Deslocamentos no Brasil
O avião foi o meio de transporte utilizado em 14,7% das viagens realizadas pela população brasileira em 2024, conforme dados do Instituto Brasileiro de Geografia e Estatística (IBGE), divulgados em 02 de outubro. Este número representa um aumento em relação a 2023, quando o percentual era de 13,5%. A partir desses dados, o avião se distanciou do ônibus de linha, que apresentou uma diminuição na participação, passando de 13,4% para 11,9% nos deslocamentos.

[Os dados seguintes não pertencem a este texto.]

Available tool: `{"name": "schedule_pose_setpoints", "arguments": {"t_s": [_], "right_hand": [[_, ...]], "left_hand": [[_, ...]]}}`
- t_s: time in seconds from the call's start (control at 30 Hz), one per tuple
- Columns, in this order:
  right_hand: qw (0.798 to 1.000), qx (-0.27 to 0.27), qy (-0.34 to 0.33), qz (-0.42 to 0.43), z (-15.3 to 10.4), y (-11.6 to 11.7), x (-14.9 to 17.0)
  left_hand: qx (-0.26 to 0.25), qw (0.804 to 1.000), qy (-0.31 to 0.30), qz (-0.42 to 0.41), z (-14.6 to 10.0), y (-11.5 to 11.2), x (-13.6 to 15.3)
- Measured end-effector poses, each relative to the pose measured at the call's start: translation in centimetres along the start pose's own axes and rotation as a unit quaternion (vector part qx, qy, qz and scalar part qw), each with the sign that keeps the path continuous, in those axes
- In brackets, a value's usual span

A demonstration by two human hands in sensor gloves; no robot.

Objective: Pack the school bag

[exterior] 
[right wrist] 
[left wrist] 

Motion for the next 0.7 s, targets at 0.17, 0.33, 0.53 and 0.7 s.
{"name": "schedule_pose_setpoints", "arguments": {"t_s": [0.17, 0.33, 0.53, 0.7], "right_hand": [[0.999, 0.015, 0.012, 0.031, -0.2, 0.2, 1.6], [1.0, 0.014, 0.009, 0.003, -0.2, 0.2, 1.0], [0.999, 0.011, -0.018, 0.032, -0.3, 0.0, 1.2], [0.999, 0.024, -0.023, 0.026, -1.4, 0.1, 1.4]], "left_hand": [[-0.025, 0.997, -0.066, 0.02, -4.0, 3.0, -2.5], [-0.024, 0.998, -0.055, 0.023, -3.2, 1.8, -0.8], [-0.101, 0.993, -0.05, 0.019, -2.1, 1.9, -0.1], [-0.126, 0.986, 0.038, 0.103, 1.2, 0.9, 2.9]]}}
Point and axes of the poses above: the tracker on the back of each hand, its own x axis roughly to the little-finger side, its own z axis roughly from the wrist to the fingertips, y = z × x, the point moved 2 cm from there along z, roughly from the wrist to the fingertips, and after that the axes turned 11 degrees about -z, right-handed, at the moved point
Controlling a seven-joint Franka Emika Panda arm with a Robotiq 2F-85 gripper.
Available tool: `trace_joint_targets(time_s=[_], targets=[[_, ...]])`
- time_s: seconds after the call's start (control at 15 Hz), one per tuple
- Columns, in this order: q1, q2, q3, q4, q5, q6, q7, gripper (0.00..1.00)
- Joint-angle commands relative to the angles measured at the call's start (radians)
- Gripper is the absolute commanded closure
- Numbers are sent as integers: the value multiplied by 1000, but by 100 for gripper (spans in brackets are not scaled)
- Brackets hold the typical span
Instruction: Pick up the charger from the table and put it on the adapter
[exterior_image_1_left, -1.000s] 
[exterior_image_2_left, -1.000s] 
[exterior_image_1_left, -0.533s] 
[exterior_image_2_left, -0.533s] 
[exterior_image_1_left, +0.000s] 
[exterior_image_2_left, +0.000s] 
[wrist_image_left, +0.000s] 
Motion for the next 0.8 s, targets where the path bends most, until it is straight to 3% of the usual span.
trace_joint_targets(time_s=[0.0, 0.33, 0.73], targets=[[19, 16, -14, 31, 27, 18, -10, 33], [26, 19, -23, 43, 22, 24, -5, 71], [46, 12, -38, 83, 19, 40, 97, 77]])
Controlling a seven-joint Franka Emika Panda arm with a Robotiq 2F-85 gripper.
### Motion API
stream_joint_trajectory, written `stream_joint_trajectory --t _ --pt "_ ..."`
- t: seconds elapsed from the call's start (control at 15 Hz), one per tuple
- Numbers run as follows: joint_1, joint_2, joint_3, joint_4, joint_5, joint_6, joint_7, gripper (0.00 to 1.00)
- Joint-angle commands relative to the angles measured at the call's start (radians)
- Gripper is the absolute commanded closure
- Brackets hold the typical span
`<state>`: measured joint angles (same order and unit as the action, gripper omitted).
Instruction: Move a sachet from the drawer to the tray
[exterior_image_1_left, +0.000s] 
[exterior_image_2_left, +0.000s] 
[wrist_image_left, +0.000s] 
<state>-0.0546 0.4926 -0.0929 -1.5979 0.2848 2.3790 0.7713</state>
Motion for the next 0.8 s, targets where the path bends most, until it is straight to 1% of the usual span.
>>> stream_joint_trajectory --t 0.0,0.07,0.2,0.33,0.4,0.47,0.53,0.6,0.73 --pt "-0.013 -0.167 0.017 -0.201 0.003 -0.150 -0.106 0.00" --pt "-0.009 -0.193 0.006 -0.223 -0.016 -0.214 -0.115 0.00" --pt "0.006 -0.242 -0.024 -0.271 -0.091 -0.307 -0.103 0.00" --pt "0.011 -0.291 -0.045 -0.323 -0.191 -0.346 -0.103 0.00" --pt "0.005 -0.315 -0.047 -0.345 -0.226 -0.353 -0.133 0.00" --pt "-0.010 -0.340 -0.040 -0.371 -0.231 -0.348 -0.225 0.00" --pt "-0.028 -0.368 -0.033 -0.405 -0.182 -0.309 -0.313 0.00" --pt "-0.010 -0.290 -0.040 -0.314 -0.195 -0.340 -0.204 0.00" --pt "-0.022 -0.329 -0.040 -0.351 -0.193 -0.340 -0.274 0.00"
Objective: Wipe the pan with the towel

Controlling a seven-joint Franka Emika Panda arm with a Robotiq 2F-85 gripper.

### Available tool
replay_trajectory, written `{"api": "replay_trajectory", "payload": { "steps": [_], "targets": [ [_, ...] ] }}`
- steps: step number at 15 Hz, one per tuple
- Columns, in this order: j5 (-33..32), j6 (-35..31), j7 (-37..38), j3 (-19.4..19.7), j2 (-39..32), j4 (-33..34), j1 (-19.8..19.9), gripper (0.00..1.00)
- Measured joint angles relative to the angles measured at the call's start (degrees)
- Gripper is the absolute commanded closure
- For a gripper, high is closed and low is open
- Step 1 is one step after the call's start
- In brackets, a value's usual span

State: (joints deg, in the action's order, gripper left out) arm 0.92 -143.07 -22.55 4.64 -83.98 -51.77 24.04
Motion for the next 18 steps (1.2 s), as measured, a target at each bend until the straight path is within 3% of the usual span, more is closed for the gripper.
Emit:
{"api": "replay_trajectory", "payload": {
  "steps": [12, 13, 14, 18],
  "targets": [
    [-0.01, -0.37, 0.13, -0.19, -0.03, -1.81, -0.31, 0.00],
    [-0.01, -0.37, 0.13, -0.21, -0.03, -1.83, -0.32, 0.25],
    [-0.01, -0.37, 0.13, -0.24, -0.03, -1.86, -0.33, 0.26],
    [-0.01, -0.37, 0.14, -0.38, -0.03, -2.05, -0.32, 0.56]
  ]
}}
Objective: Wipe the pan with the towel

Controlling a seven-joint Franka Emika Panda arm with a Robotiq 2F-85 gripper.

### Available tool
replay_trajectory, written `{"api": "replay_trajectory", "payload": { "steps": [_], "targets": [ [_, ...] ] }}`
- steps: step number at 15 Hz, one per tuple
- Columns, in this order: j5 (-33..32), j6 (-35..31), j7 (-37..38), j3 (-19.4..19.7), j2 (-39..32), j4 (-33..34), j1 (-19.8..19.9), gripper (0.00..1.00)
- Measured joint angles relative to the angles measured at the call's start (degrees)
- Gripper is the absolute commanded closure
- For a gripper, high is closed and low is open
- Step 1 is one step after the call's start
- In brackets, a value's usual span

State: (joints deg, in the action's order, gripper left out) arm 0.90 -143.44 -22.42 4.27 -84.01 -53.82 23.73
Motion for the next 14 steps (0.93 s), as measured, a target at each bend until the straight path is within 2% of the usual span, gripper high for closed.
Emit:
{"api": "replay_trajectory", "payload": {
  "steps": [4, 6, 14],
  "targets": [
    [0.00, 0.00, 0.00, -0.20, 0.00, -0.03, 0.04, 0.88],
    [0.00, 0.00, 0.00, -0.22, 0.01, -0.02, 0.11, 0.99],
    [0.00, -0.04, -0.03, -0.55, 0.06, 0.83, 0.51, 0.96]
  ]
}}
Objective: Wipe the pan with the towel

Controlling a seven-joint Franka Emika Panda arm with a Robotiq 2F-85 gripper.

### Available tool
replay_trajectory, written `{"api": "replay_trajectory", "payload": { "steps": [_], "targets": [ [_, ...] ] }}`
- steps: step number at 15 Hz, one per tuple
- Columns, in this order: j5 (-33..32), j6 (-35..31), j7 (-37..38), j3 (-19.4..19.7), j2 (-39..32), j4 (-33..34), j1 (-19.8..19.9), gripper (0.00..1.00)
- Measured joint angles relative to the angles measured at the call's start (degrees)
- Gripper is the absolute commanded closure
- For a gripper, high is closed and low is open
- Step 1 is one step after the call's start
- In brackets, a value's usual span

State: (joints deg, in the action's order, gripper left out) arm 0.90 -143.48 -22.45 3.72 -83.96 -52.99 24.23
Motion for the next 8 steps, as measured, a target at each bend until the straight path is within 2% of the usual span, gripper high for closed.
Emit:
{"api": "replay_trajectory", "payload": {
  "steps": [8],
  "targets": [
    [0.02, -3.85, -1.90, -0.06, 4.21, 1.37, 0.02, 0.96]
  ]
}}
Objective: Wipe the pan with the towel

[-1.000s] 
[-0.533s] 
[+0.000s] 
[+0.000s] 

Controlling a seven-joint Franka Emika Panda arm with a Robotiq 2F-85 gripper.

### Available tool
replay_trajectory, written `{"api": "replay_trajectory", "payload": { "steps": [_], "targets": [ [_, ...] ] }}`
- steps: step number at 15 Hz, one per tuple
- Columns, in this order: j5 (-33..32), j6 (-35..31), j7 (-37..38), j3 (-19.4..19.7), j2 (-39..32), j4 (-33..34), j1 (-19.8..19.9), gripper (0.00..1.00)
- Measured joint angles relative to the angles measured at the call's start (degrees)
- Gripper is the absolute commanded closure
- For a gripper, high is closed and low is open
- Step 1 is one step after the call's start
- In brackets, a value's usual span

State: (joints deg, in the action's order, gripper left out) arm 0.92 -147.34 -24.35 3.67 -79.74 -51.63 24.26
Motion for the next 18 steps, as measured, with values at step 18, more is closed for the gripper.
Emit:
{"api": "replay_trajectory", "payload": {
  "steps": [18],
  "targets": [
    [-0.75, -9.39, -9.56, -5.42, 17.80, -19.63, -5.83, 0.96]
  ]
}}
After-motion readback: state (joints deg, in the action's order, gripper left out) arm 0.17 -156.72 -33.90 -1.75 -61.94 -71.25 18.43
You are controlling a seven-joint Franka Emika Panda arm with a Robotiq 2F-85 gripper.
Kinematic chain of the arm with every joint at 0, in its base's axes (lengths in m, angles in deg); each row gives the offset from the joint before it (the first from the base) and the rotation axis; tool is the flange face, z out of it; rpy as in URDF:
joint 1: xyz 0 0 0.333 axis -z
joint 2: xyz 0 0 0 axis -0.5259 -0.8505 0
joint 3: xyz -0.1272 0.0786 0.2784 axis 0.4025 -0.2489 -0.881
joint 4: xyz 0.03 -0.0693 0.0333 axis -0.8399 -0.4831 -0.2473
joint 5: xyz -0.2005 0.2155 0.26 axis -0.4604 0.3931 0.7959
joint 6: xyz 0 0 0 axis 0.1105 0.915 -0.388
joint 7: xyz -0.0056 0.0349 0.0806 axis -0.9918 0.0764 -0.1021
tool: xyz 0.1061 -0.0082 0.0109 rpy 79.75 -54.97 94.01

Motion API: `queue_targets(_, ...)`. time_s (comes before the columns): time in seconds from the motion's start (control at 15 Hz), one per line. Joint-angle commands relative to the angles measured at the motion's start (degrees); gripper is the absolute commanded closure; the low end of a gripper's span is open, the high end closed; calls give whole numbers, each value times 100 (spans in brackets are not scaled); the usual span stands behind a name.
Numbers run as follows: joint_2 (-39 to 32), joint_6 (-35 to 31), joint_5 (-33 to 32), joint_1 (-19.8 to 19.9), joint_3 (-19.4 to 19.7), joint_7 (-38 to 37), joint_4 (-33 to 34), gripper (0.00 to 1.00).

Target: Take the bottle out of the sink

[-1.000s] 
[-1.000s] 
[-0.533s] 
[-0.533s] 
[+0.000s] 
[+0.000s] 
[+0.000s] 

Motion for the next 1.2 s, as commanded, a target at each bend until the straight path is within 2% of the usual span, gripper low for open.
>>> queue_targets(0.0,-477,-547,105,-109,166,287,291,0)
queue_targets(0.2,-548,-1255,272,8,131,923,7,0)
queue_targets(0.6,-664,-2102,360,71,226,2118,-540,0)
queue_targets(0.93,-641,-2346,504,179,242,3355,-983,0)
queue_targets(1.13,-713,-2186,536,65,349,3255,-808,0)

Modos de Transporte Utilizados
O levantamento mostra que o carro (particular ou de empresa) continua como a principal opção para deslocamentos, representando 50,7% das viagens em 2024. Vale destacar que essa porcentagem foi ligeiramente menor que o 51,1% registrado em 2023. No contexto das viagens, observou-se uma mudança significativa em comparação ao período da pandemia de COVID-19, quando a porcentagem de viagens de carro chegava a 57,6%.
Retorno às Viagens Aéreas
A queda nos percentuais de uso do carro e o aumento das viagens aéreas refletem uma mudança nas preferências dos consumidores após o fim da pandemia. William Kratochwill, analista do IBGE, observa que houve uma recuperação dos transportes coletivos, com as viagens de avião aumentando gradualmente desde os 10% de 2020 e 2021 para 14,7% em 2024.
Análise por Estrato de Renda
O IBGE revela que o uso do avião aumenta conforme a classe de renda. No grupo que tem um rendimento superior a quatro salários mínimos, as viagens de avião superam 36%, enquanto no estrato de menor renda (menos de meio salário mínimo) este percentual é inferior a 4%. Isso indica que o acesso ao transporte aéreo cresce de acordo com a capacidade econômica dos viajantes.
Dados Gerais de Viagens
A pesquisa contabilizou aproximadamente 20,6 milhões de viagens nacionais e internacionais no ano passado, com uma leve diminuição de 0,1% em relação a 2023. Os dados são parte de um módulo de turismo da Pnad Contínua, evidenciando a evolução do transporte entre a população e os efeitos da recuperação econômica pós-pandemia.